PROBLEM REQUIREMENTS.
The answer should be an exact repeat of the stretch of material below from the line containing "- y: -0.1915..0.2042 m" through the line containing "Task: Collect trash".

DATA FOR REVIEW.

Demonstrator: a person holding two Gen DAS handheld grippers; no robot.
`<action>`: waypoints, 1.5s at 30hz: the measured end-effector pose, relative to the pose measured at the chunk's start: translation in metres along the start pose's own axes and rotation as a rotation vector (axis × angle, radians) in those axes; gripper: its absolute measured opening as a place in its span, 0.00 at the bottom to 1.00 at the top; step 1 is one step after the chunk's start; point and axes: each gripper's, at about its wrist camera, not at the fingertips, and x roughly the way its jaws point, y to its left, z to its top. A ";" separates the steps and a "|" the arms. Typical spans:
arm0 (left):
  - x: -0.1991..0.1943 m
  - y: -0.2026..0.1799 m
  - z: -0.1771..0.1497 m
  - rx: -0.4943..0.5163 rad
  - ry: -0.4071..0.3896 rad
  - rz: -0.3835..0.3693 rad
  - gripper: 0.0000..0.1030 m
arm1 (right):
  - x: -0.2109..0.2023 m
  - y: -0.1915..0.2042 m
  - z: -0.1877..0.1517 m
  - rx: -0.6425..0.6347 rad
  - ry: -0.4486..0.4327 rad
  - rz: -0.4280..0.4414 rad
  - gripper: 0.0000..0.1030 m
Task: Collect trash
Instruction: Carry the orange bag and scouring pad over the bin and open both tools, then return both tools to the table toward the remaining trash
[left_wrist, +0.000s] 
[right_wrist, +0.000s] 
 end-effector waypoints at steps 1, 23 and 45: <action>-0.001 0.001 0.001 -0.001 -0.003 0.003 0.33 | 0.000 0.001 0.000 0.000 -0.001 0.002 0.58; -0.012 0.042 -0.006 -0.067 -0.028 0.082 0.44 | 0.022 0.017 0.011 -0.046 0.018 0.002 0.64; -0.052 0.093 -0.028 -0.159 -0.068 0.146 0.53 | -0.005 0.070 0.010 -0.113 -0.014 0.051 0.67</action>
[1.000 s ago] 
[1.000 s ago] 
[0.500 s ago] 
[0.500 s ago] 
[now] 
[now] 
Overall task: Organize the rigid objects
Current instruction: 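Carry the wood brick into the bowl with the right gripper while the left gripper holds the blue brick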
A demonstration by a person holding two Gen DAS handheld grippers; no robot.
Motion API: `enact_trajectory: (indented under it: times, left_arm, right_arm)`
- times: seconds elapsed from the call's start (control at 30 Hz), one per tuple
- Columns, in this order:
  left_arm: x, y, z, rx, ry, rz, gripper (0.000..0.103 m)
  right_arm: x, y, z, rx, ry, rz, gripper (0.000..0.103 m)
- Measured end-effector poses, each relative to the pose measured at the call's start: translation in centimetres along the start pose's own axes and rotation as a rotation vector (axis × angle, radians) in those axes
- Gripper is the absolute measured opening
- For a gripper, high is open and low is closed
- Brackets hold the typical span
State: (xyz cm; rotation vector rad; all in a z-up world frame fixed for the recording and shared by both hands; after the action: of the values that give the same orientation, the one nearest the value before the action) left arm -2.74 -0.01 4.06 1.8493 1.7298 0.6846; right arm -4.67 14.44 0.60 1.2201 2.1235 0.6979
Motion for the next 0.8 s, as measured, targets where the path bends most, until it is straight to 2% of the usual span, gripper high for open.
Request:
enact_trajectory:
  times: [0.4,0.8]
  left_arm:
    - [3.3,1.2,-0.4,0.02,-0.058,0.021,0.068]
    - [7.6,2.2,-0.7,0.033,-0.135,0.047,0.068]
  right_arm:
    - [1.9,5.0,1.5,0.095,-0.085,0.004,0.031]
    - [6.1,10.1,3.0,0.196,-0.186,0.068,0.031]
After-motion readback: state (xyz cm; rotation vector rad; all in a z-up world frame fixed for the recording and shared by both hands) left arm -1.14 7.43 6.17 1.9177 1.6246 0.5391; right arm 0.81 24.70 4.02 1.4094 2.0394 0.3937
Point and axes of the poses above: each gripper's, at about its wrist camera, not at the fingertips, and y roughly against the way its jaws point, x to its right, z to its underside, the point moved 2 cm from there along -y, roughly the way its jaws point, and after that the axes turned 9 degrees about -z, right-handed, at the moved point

SOLUTION TO THIS TASK.
  - y: -0.1915..0.2042 m
  - z: -0.1877..0.1517 m
  - rx: -0.6425..0.6347 rad
  - ry: -0.4486..0.4327 rad
  - rz: -0.4280..0.4414 rad
  - gripper: 0.0000..0.1030 m
Task: Collect trash

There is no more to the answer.